• **To do**:
Copy every line of the following data that includes the string "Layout".

(Extracted records)
[Start of Attachment]

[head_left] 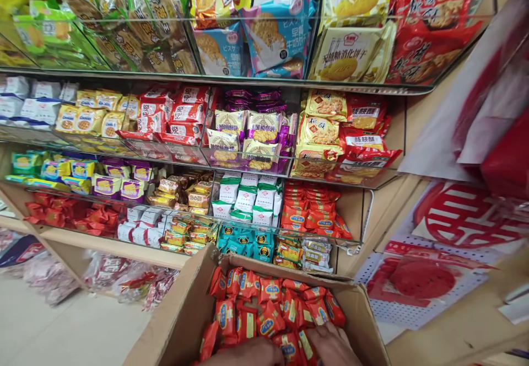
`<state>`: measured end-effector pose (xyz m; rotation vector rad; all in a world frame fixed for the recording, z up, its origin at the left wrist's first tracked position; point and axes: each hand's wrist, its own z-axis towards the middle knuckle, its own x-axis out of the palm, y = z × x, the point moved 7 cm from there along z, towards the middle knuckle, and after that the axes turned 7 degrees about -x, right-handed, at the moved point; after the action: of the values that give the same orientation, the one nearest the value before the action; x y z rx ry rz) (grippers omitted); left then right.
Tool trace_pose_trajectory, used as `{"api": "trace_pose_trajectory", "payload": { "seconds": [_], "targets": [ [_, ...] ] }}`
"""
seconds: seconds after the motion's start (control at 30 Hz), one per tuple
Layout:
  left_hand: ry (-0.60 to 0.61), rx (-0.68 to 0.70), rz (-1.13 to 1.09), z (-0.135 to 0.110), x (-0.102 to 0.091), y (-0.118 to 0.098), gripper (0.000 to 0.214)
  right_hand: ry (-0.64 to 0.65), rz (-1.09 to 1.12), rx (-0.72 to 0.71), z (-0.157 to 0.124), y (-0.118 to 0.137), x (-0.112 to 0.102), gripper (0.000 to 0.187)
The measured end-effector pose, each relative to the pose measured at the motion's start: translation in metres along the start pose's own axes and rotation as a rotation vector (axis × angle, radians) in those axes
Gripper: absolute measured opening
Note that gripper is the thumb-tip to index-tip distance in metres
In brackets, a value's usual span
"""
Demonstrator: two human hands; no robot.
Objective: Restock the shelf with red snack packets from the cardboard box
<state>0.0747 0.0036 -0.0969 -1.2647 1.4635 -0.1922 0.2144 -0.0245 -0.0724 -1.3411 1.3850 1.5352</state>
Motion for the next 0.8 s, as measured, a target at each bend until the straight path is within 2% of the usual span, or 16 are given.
{"api": "trace_pose_trajectory", "payload": {
  "seconds": [0.07, 0.13, 0.2, 0.27, 0.3, 0.37, 0.5, 0.57, 0.67, 0.73, 0.8],
  "targets": [
    [-0.010, -0.079, -0.077, -0.007, -0.010, -0.004, 0.018, 0.002, 0.010, -0.016, -0.005, 0.004, -0.014, 0.020],
    [-0.111, -0.100, -0.207, -0.013, -0.024, -0.013, 0.027, -0.060, 0.060, 0.006, -0.009, 0.006, -0.031, 0.016],
    [-0.219, -0.032, -0.370, -0.017, -0.039, -0.027, 0.049, -0.182, 0.202, 0.011, -0.012, 0.011, -0.049, 0.025],
    [-0.219, 0.049, -0.553, -0.017, -0.046, -0.042, 0.075, -0.308, 0.428, 0.004, -0.014, 0.016, -0.060, 0.029],
    [-0.197, 0.073, -0.647, -0.015, -0.048, -0.049, 0.081, -0.348, 0.558, 0.001, -0.013, 0.018, -0.062, 0.027],
    [-0.167, 0.063, -0.833, -0.010, -0.052, -0.056, 0.074, -0.415, 0.834, 0.018, -0.011, 0.022, -0.062, 0.025],
    [-0.253, -0.064, -1.099, -0.010, -0.066, -0.055, 0.052, -0.618, 1.305, 0.121, -0.010, 0.023, -0.056, 0.042],
    [-0.258, -0.075, -1.181, -0.013, -0.071, -0.057, 0.048, -0.619, 1.420, 0.190, -0.009, 0.025, -0.048, 0.042],
    [-0.211, -0.036, -1.254, -0.017, -0.073, -0.062, 0.044, -0.656, 1.542, 0.296, -0.011, 0.023, -0.037, 0.030],
    [-0.230, -0.024, -1.235, -0.018, -0.073, -0.061, 0.044, -0.709, 1.643, 0.303, -0.012, 0.023, -0.036, 0.033],
    [-0.252, -0.030, -1.191, -0.018, -0.073, -0.059, 0.046, -0.698, 1.632, 0.281, -0.012, 0.024, -0.037, 0.038]
  ]
}}
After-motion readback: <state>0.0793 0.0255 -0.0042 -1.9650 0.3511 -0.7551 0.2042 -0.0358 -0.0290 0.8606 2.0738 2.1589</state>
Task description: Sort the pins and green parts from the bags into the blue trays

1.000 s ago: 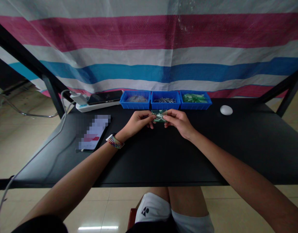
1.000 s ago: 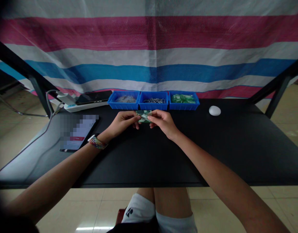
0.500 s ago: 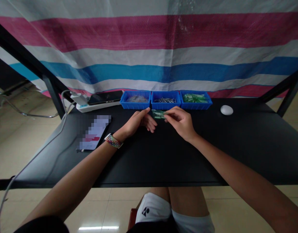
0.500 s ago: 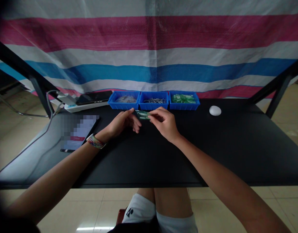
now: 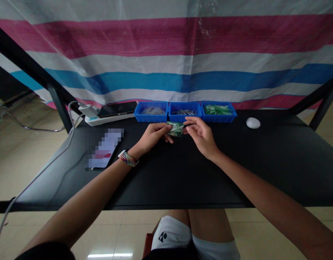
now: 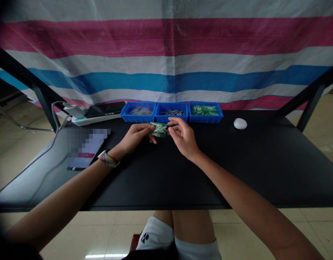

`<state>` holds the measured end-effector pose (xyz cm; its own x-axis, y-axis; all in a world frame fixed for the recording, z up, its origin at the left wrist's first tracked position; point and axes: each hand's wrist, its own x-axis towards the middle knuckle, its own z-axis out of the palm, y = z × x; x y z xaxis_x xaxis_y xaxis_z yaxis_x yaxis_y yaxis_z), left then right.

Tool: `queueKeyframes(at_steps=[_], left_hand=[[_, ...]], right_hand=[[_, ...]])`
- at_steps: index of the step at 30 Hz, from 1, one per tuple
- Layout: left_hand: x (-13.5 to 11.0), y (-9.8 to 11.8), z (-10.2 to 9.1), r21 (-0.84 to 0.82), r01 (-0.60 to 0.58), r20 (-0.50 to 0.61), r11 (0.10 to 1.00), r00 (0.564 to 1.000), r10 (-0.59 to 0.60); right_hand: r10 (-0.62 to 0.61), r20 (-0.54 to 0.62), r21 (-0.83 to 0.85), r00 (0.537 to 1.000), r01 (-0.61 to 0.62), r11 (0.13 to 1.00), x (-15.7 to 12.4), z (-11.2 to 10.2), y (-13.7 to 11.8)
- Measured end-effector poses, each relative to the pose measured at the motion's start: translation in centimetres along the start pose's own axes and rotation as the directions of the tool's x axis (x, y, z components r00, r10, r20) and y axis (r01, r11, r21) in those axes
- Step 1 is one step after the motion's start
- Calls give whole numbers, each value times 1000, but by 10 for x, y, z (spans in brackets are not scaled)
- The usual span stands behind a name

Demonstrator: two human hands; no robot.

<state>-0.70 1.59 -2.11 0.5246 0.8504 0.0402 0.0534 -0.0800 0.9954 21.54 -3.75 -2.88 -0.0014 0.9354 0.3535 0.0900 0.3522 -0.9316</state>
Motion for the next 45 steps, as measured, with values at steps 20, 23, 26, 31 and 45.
queueKeyframes(at_steps=[20, 23, 26, 31, 45], left_hand=[[-2, 4, 3, -64, 9, 46, 998, 999, -6], [-1, 3, 3, -79, 37, -11, 996, 999, -38], [-2, 3, 3, -67, 65, -12, 996, 998, -66], [-4, 7, 4, -30, 46, 36, 998, 998, -45], [-2, 0, 7, -23, -63, 19, 998, 998, 64]], right_hand=[[-142, 85, -124, 986, 152, 981, -3, 0, 4], [-308, 99, -293, 946, 324, 900, -5, -3, -3], [-419, 137, -394, 898, 437, 808, -6, -6, -7], [-486, 193, -405, 852, 521, 752, -4, -9, -3], [225, 159, 257, 961, -261, 931, 2, -1, 7]])
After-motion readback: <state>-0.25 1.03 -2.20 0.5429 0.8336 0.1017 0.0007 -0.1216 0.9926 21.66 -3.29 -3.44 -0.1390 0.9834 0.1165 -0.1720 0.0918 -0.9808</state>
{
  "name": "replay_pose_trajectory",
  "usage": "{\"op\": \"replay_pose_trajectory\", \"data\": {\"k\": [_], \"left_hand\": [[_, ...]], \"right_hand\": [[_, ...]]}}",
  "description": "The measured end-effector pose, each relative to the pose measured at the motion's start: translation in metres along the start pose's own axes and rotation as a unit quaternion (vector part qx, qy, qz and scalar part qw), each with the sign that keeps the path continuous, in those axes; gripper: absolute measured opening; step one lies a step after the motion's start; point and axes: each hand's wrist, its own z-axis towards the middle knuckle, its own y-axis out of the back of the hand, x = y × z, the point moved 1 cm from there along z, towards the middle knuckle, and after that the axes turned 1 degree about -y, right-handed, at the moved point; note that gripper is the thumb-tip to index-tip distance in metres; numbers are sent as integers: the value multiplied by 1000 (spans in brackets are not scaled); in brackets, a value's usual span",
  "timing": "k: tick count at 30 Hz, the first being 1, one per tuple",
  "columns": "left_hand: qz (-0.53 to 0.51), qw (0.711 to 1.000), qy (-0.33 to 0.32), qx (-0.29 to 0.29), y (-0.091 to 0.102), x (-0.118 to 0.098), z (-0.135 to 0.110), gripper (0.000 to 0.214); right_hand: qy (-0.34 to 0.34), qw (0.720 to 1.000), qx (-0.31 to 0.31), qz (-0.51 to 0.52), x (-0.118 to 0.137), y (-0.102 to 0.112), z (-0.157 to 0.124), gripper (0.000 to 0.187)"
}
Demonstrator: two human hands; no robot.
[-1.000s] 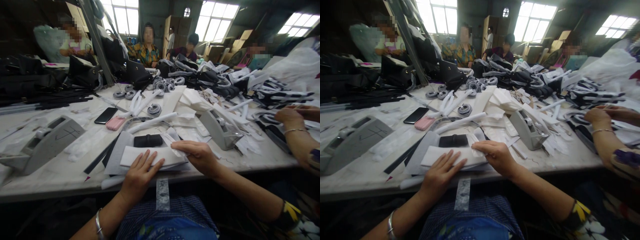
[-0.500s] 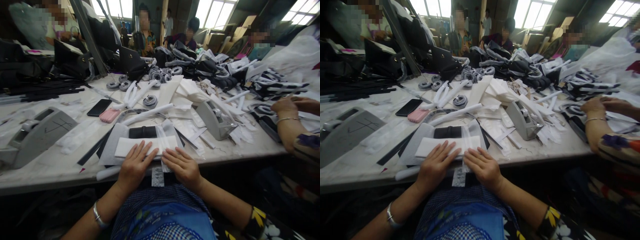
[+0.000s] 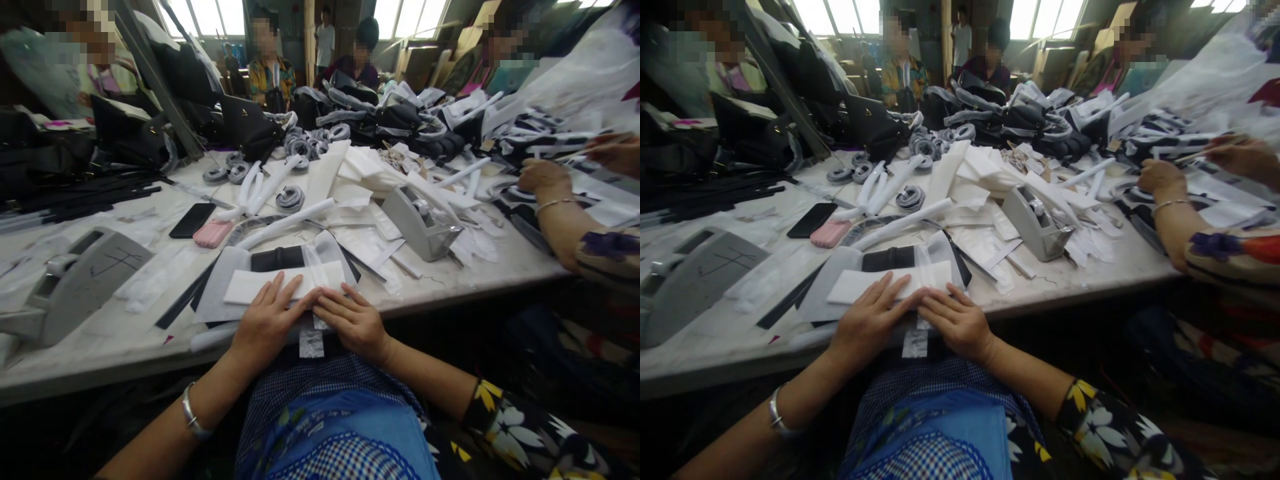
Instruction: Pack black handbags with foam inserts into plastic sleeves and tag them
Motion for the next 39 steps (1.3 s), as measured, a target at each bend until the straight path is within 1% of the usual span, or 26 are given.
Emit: {"op": "replay_pose_trajectory", "data": {"k": [3, 5, 7, 9, 11, 12, 13, 15, 16, 18, 20, 22, 25, 31, 32, 33, 34, 35, 37, 38, 39], "left_hand": [[9, 1000, 8, -21, -4, -2, -6, 62], [14, 1000, 14, -25, -6, -3, -7, 60], [15, 1000, 14, -20, -6, -4, -7, 61], [18, 1000, 13, -17, -6, -5, -6, 61], [25, 999, 12, -23, -5, -5, -5, 59], [28, 999, 13, -26, -5, -5, -5, 58], [31, 999, 13, -28, -5, -5, -5, 58], [33, 999, 12, -29, -6, -5, -5, 60], [32, 999, 12, -30, -6, -6, -5, 60], [28, 999, 15, -34, -6, -7, -5, 61], [20, 999, 19, -40, -6, -7, -5, 62], [13, 999, 20, -45, -6, -8, -5, 62], [5, 999, 21, -46, -6, -8, -5, 64], [2, 999, 19, -44, -7, -9, -7, 67], [3, 999, 18, -46, -8, -9, -8, 67], [5, 999, 19, -49, -8, -9, -8, 66], [6, 999, 20, -50, -9, -8, -8, 66], [6, 998, 22, -50, -9, -8, -8, 65], [5, 999, 24, -48, -9, -7, -8, 64], [3, 999, 24, -49, -9, -7, -7, 64], [1, 998, 26, -50, -9, -7, -7, 64]], "right_hand": [[10, 1000, 3, 11, 2, 6, -1, 40], [29, 999, 14, 33, 3, 18, 1, 33], [51, 996, 26, 75, 2, 33, 8, 26], [46, 993, 21, 103, -5, 46, 25, 24], [4, 996, 11, 87, -19, 49, 52, 22], [-18, 997, 19, 66, -28, 45, 68, 23], [-37, 997, 44, 42, -37, 37, 83, 26], [-59, 989, 136, -5, -54, 16, 109, 34], [-69, 979, 193, -25, -61, 4, 118, 37], [-88, 950, 294, -53, -71, -16, 128, 39], [-103, 925, 356, -78, -75, -28, 128, 37], [-113, 912, 381, -106, -76, -31, 127, 35], [-116, 901, 398, -127, -74, -27, 128, 32], [-62, 898, 425, -97, -80, -15, 138, 25], [-53, 900, 425, -86, -81, -10, 136, 25], [-47, 907, 413, -67, -81, -4, 133, 24], [-46, 923, 380, -39, -80, 4, 128, 23], [-48, 944, 326, -4, -77, 14, 120, 23], [-52, 980, 180, 66, -66, 36, 96, 24], [-45, 988, 113, 92, -59, 46, 81, 26], [-24, 991, 71, 107, -49, 55, 65, 28]]}}
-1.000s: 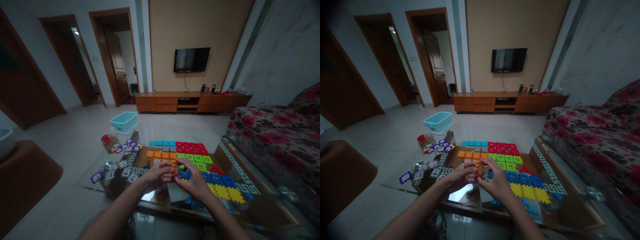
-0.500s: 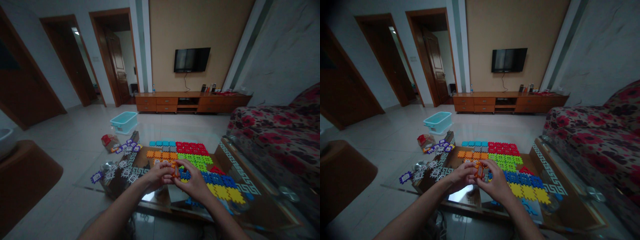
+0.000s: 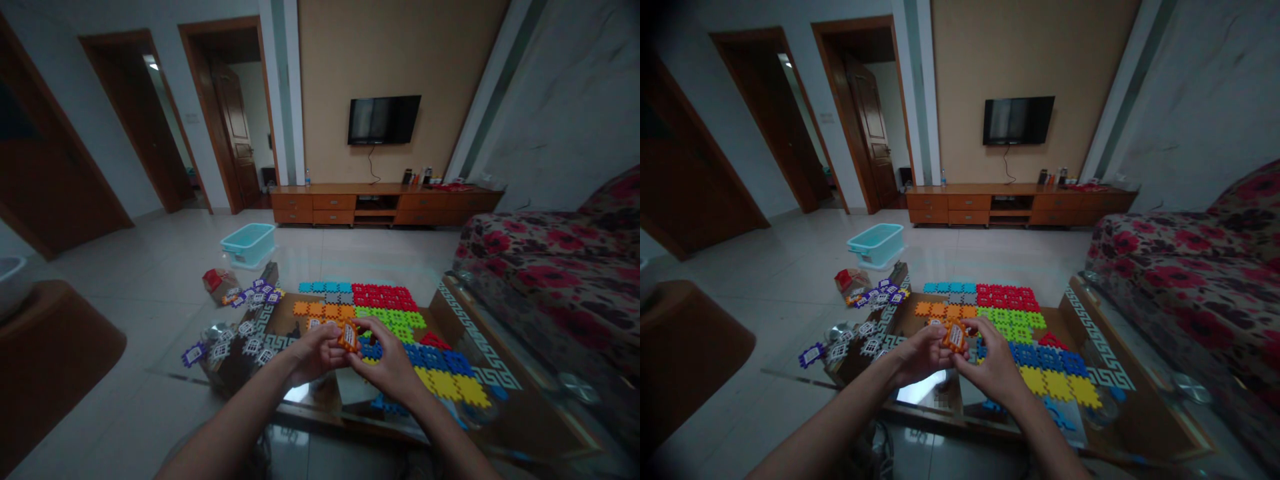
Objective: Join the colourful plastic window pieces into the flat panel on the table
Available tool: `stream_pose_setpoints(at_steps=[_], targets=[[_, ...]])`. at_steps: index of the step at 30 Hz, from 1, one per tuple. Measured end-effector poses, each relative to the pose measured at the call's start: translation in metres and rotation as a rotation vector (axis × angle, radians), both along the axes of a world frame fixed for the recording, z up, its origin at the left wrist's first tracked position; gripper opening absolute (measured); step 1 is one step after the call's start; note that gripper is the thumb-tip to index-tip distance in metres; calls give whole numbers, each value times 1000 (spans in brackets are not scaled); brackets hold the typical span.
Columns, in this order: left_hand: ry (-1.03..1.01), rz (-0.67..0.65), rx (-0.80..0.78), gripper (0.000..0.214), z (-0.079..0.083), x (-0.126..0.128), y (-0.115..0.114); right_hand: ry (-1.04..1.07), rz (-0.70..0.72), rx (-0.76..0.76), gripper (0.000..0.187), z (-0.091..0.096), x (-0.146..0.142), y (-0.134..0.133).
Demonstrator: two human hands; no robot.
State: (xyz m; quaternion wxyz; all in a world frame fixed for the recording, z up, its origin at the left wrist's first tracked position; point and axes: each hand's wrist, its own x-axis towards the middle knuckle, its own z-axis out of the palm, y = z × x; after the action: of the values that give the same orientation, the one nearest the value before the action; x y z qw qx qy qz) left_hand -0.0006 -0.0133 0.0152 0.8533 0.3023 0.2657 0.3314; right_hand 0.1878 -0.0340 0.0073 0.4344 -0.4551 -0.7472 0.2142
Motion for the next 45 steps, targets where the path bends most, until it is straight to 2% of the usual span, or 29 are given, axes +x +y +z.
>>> stream_pose_setpoints(at_steps=[5,14,16,19,23,25,27,34,39,45], targets=[[2,-2,-7,53,-2,0,1,8,-9,21,44,1,0,-1],[9,-61,31,48,0,-1,2,-11,-51,72,38,0,3,1],[80,-8,87,50,-2,0,4,-45,-78,94,37,-1,6,3],[325,184,350,48,-6,0,5,-202,-149,166,38,-3,14,6],[811,406,942,40,-5,-1,1,-471,-275,269,39,-8,21,9],[947,438,1175,39,-5,-1,-2,-542,-318,275,39,-10,20,9],[992,430,1286,38,-8,1,-5,-579,-341,268,38,-11,18,8],[1010,446,1246,27,-22,7,-4,-570,-358,292,37,-12,11,4],[997,455,1233,27,-32,7,-1,-537,-358,299,35,-14,9,3],[946,488,1186,29,-34,7,0,-521,-360,287,35,-16,8,4]])
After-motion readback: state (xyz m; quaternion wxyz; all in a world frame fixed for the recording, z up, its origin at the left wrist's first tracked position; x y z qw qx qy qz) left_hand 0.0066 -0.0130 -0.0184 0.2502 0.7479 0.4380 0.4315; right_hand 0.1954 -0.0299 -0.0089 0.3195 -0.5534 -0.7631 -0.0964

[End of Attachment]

• **Written answer**:
Layout:
- Layout: left_hand: x (-13.5 to 11.0), y (-9.8 to 11.8), z (-10.2 to 9.1), r21 (-0.84 to 0.82), r01 (-0.60 to 0.58), r20 (-0.50 to 0.61), r11 (0.10 to 1.00), r00 (0.564 to 1.000), r10 (-0.59 to 0.60); right_hand: r10 (-0.62 to 0.61), r20 (-0.54 to 0.62), r21 (-0.83 to 0.85), r00 (0.537 to 1.000), r01 (-0.61 to 0.62), r11 (0.13 to 1.00), x (-15.7 to 12.4), z (-11.2 to 10.2), y (-13.7 to 11.8)

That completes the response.